Here, St. Anley has to admit that he is an amateur musician who plays a number of instruments rather badly.
St. Anley includes in the list a mandocello and a bowed psaltery.“I have never heard of those,” says the consultant.
There follows a lengthy dissertation on the mandolin-family of instruments.
The bowed psaltery is impossible to describe in words alone.
The consultant seems to be utterly engaged.
This takes a very long time.
- “Would you like to hear about my collection of stamps from Papua New Guinea?” asks the doctor.
- “Oh, yes.” replies St. Anley with feigned enthusiasm, “I’ve been there.”
- “Did you know that the German colonists constructed a railway there late in the 19th century?”
- “Oh, tell me more …”
... and this prolonged, competitive exchange of inconsequential trivia becomes somewhat tedious.
- “So, what about my hand?” enquires St. Anley, patiently.

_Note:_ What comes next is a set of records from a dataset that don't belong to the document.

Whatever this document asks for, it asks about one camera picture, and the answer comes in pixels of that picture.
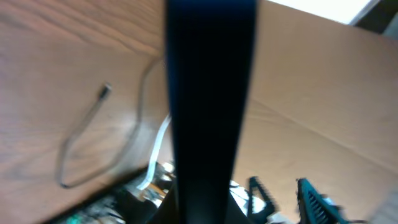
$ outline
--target wood grain surface
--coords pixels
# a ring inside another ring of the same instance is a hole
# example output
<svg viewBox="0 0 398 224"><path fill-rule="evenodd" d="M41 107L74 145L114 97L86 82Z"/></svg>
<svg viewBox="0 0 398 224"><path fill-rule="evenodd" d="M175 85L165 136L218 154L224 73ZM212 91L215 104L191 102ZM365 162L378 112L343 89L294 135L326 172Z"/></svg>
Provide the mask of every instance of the wood grain surface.
<svg viewBox="0 0 398 224"><path fill-rule="evenodd" d="M167 114L161 63L148 80L139 137L123 161L75 189L54 180L61 142L104 82L113 92L73 147L68 180L106 165L127 140L142 72L162 55L163 6L0 1L2 223L44 220L148 161ZM397 42L266 1L259 2L257 27L234 180L244 185L258 175L294 221L299 177L350 218L368 217L398 182ZM170 148L167 137L161 160L170 158Z"/></svg>

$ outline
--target white cable
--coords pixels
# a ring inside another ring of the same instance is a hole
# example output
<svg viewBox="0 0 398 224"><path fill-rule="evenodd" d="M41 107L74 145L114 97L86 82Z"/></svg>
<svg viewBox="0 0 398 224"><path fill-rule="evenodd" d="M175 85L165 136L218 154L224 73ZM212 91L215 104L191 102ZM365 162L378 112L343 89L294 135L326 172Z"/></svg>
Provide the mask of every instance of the white cable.
<svg viewBox="0 0 398 224"><path fill-rule="evenodd" d="M171 120L172 117L170 116L170 114L168 114L166 118L163 120L162 124L160 125L160 128L156 134L154 148L152 150L152 154L150 155L147 175L145 176L145 179L141 182L141 184L137 186L137 189L139 190L144 190L145 188L147 188L154 179L157 156L159 155L164 134Z"/></svg>

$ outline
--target cable
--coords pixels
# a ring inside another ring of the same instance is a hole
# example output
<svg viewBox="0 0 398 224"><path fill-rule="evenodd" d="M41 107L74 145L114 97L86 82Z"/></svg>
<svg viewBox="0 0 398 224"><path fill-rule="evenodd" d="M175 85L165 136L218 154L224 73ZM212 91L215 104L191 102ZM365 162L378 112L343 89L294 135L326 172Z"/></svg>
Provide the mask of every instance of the cable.
<svg viewBox="0 0 398 224"><path fill-rule="evenodd" d="M141 184L137 186L137 189L139 190L144 190L145 188L147 188L154 179L157 156L159 155L164 134L166 133L167 127L169 126L171 120L172 118L170 114L168 114L163 120L162 125L160 125L160 128L156 134L154 148L152 150L152 154L150 155L147 175L145 176L145 179L141 182Z"/></svg>
<svg viewBox="0 0 398 224"><path fill-rule="evenodd" d="M161 62L162 57L153 59L148 66L146 66L145 70L142 73L140 85L139 85L139 94L138 94L138 107L137 107L137 123L131 128L131 134L129 139L125 143L125 145L121 148L120 152L114 157L114 159L109 163L109 165L100 168L90 174L88 174L84 178L77 179L69 184L66 184L63 179L64 175L64 166L65 166L65 158L67 156L67 152L76 142L76 140L81 136L87 126L91 123L91 120L95 117L98 110L101 108L103 101L107 99L109 94L111 93L111 86L109 83L105 84L102 91L98 96L98 100L96 103L91 107L89 112L83 117L80 121L79 125L72 131L71 135L66 138L66 140L61 144L60 151L58 153L58 159L55 168L55 180L58 184L63 187L64 189L71 189L77 187L85 182L94 179L95 177L104 174L108 170L112 169L118 162L124 157L124 155L128 152L128 150L132 147L135 138L137 138L138 130L141 126L142 121L142 109L144 104L144 90L147 83L148 76L152 69Z"/></svg>

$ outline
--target black pole
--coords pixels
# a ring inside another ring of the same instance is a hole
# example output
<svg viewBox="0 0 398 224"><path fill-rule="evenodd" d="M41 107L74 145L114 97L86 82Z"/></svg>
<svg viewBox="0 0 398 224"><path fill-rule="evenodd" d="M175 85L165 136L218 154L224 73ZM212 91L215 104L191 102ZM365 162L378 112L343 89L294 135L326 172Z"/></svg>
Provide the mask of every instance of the black pole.
<svg viewBox="0 0 398 224"><path fill-rule="evenodd" d="M181 223L224 223L254 42L254 0L168 0L166 61Z"/></svg>

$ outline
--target gray cable
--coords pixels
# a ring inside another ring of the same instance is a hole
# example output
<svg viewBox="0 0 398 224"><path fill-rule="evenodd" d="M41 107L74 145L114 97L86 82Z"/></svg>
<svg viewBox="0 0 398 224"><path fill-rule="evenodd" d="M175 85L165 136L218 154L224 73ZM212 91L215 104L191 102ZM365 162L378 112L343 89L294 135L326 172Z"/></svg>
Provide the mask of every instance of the gray cable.
<svg viewBox="0 0 398 224"><path fill-rule="evenodd" d="M79 125L72 131L71 135L66 138L66 140L61 144L60 146L60 151L58 154L58 160L56 163L56 168L55 168L55 180L58 182L58 184L63 187L64 189L71 189L74 187L77 187L81 184L84 184L85 182L94 179L95 177L104 174L108 170L112 169L118 162L124 157L124 155L128 152L128 150L132 147L134 144L134 140L137 138L139 128L141 127L141 121L142 121L142 109L143 109L143 104L144 104L144 90L146 87L147 79L152 71L152 69L157 65L160 61L162 60L162 57L155 58L153 59L150 64L145 68L144 72L142 73L141 76L141 81L139 85L139 94L138 94L138 107L137 107L137 123L131 128L131 134L125 143L125 145L121 148L121 151L114 157L114 159L110 162L109 165L100 168L96 171L93 171L92 173L88 174L84 178L77 179L69 184L66 184L63 179L64 175L64 166L65 166L65 159L67 157L67 152L70 150L70 148L73 146L73 144L76 142L76 140L81 136L81 134L84 132L84 130L87 128L87 126L91 123L92 119L95 117L97 114L98 110L101 108L101 105L103 104L104 100L109 96L111 93L111 87L110 84L105 84L103 87L97 102L91 107L89 112L84 116L84 118L80 121Z"/></svg>

- “Oh, yes, I almost forgot! We’ll get you in for surgery: day-case, regional anaesthesia; you know what I mean… OK?”
- "My secretary will contact you."
(St. Anley imagines that said secretary is named Tracey!)
- “When?”
- “When I can find the time!” responds the consultant.
- “Good afternoon. I’ll see you next on the operating table.”
As he departs St. Anley sheepishly asks, “Will I be able to play my mandocello?”
- “NOT WHILE I’M OPERATING!”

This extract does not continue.